In a population with no systematic CRC screening, we investigated the association between sex and metastatic stage at diagnosis after controlling for potential covariates. We hypothesized that because women have less access to healthcare, they were more likely than men to be diagnosed with distant metastatic CRC. We also hypothesized that younger patients, non-married, and patients with colon cancer (compared to rectal cancer patients) would be more likely to be diagnosed at a metastatic stage. We reported an increase in the diagnosis of distant metastatic CRC between 2009 and 2017 in both sexes, with a higher proportion of metastatic or late-stage diagnosis in women. We also demonstrated that women were 20% more likely than men to be diagnosed at a metastatic stage. We were unable to detect a difference in the diagnosis of metastatic CRC by age and marital status, as reported previously.18,21,22,29 A diagnosis of CRC at the metastatic stage, especially non-resectable metastatic tumors, is associated with increased morbidity and mortality3 and is a substantial burden to healthcare.30,31

The majority of prior research found no significant differences in metastatic or late-stage diagnosis by sex, contrary to other studies.13,18,28,32–39 Congruent with our findings, Charlton et al assessed the association between sex and late-stage diagnosis in a Medicare population and found women to be 64% more likely than men to be diagnosed at a late stage. However, the association was reduced to a non-significant 3% when the authors stratified the results by having had a colonoscopy, differentiating patients diagnosed with a colonoscopy from others (eg, emergency admission).28 Similarly, Morgan et al reported that Californian women had a 6% higher odds of late-stage after adjustment for age, race, SES, and bowel segment.29 In contrast, Amri et al compared the odds of a metastatic stage diagnosis by sex and found no significant difference; however, other authors reported unscreened women are more likely to be diagnosed at a metastatic stage than screened women.32 Given the fact that our population is an unscreened population, a null association between sex and metastatic diagnosis could be expected, because the women in the study, compared to men, presented with fewer rectal tumors and had slightly better tumor characteristics (less signet ring cell carcinoma and more well-differentiated tumors). It remains unclear why more women present at metastatic stage. The reason for this disparity cannot be inferred from the current study data, as it may range from behavioral, cultural (eg, inability for women to drive causing a delay or even lack of access to healthcare), and socioeconomic factors, to sex-specific factors such as fewer communication with the provider during a clinic visit.40

We also hypothesized that younger patients, the non-married, and patients diagnosed with colon cancer would be more likely than their counterparts to present at a metastatic stage. With regard to age, we did not find a difference in a metastatic diagnosis by age, a finding similar to several studies,21,28,33 but not to others.18 The hypothesis that younger patients are more likely to be diagnosed at a late stage is based on prior findings that younger patients (<50 years) tend to present with aggressive disease that develops into an advanced stage faster than the older population,41,42 however; this was not found in the current study. The univariate analysis indicated that non-married patients were more likely to be diagnosed at a metastatic stage compared to married patients, but the finding was insignificant. Prior research showed that social support through marriage is positively associated with CRC detection and treatment.19,43 In terms of tumor location (ie, left vs right, etc.), the analyses showed no differences between men and women who presented with left-sided-colon or rectal-tumor and metastatic stage, inconsistent with prior literature.1,3 In a sensitivity analysis that is limited to individuals presenting with right-sided or left-sided tumors and proximal or distal tumors (Supplementary Table 1), there was also no significant association between tumor location and metastatic stage. It should be noted that in the current study, in addition to sex, other tumor characteristics were associated with a metastatic stage at diagnosis, including tumor grade and morphology. Patients diagnosed with moderately differentiated tumors or non-signet ring cell carcinoma were less likely to be diagnosed at a metastatic stage compared to their counterparts.

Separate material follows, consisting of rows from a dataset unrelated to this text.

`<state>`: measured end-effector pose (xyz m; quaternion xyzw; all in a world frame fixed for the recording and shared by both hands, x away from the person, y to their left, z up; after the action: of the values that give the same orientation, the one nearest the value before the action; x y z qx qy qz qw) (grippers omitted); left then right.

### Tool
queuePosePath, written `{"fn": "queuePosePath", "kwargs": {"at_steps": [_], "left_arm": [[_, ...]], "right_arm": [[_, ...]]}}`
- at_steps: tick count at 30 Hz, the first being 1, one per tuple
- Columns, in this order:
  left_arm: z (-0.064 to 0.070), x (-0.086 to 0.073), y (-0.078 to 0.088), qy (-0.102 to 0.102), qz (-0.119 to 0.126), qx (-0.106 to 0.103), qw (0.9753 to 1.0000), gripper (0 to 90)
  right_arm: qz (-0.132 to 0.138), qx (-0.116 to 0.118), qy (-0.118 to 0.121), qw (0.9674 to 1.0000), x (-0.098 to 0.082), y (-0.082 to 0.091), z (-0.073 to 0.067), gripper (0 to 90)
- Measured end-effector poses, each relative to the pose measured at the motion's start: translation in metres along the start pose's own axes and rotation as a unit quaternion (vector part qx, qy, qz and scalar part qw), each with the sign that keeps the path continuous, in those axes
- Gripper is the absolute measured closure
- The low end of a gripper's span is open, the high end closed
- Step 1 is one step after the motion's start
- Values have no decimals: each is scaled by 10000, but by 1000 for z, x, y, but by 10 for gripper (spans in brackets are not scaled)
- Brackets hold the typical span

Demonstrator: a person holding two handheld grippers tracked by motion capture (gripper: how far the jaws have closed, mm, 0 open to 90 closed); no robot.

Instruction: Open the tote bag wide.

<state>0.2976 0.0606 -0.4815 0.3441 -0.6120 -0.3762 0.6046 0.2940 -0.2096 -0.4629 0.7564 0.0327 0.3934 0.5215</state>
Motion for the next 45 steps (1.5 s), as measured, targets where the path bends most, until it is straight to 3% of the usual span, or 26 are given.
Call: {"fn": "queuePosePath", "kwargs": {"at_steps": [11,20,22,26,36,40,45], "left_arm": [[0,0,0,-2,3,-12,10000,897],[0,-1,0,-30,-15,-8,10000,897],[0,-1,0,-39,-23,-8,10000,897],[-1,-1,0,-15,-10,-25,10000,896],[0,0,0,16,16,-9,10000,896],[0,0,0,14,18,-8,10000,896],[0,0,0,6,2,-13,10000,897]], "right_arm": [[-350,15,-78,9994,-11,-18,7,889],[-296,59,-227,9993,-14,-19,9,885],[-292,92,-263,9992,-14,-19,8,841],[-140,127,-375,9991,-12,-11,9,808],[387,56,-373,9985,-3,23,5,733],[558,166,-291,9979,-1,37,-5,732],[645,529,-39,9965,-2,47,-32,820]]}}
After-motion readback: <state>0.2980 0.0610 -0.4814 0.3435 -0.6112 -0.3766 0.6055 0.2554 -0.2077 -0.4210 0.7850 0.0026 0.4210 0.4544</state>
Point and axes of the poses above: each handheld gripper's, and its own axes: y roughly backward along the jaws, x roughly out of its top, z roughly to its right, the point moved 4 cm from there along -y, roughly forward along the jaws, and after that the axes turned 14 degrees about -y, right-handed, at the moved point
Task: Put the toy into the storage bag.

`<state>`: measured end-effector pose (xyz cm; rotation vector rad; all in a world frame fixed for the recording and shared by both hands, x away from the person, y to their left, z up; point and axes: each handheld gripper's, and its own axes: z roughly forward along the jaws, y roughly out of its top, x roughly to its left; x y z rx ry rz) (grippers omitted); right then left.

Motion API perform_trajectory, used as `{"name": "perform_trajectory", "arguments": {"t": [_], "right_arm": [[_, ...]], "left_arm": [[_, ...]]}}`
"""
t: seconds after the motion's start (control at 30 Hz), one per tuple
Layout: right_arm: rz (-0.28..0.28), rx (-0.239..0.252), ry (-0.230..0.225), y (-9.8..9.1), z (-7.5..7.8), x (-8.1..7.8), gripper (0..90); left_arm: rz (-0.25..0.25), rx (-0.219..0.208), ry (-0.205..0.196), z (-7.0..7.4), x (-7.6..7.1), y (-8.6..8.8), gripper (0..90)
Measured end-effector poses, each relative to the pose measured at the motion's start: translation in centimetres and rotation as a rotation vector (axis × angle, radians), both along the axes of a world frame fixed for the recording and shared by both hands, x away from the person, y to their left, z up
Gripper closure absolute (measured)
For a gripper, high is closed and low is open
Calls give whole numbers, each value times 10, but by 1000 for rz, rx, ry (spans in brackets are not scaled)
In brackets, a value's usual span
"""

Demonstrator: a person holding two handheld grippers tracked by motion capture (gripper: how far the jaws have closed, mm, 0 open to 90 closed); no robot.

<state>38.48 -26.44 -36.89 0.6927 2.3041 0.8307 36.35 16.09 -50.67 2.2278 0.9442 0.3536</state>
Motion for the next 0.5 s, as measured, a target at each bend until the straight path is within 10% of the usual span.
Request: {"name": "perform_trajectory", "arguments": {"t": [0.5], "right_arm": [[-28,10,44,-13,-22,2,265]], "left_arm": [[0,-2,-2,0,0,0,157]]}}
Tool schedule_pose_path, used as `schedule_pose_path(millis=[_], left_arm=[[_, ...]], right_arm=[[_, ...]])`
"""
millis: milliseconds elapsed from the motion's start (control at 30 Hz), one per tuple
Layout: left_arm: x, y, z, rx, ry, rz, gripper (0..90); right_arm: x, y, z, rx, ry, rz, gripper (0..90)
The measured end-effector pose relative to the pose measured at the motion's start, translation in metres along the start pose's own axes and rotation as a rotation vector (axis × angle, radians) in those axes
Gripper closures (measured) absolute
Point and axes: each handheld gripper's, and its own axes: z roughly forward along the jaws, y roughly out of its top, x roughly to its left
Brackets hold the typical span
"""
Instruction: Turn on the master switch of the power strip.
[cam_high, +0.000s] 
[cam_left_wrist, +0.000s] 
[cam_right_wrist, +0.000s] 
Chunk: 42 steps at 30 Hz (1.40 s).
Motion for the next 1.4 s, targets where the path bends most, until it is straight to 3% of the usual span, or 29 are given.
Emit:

In a sensitivity analysis (Supplementary Table 2), we categorized the stage at diagnosis in early-stage (in situ and localized tumors) and late-stage (regional and distant metastasis) similar to a previous publication,28 and the proportion of patients classified as late-stage exceeded 76%. Considering that the stage at diagnosis is the most predictive factor for CRC outcome, it is disheartening that the majority of our population present at a late stage, in view of the preventive nature of CRC. The prognosis of late-stage CRC is poor because it is associated with increased morbidity and mortality, irrespective of the patient’s characteristics. On a positive note, though women tend to present with more metastatic disease than men, the survival rates are similar, suggesting an improvement in CRC treatment.

Evidence suggests a link between the lack of population-based CRC screening and the detrimental CRC outcomes.44–47 Not only does the absence of CRC screening prevent the detection of polyps and CRC during the early development, but it has a negative impact on the entire continuum of CRC, especially among female.32 For instance, during the diagnosis phase, 86.1% of the non-screened women and 4.2% of the screened women present with symptoms. Likewise, while 13.6% of the non-screened women undergo emergency admission, only 2.5% of the screened women do. During the treatment phase, compared to non-screened women, screened women suffer from longer surgery duration and subsequent longer length of hospital stay (118 vs 105 minutes), higher multivisceral resections (20% vs 5%), higher node involvement (47.6% vs 21%) and higher distant metastasis (12.3% vs 1.7%). The long-term benefits of CRC screening are, in essence, pertinent to the medical and surgical oncologists since positive CRC outcomes are higher among screened patients.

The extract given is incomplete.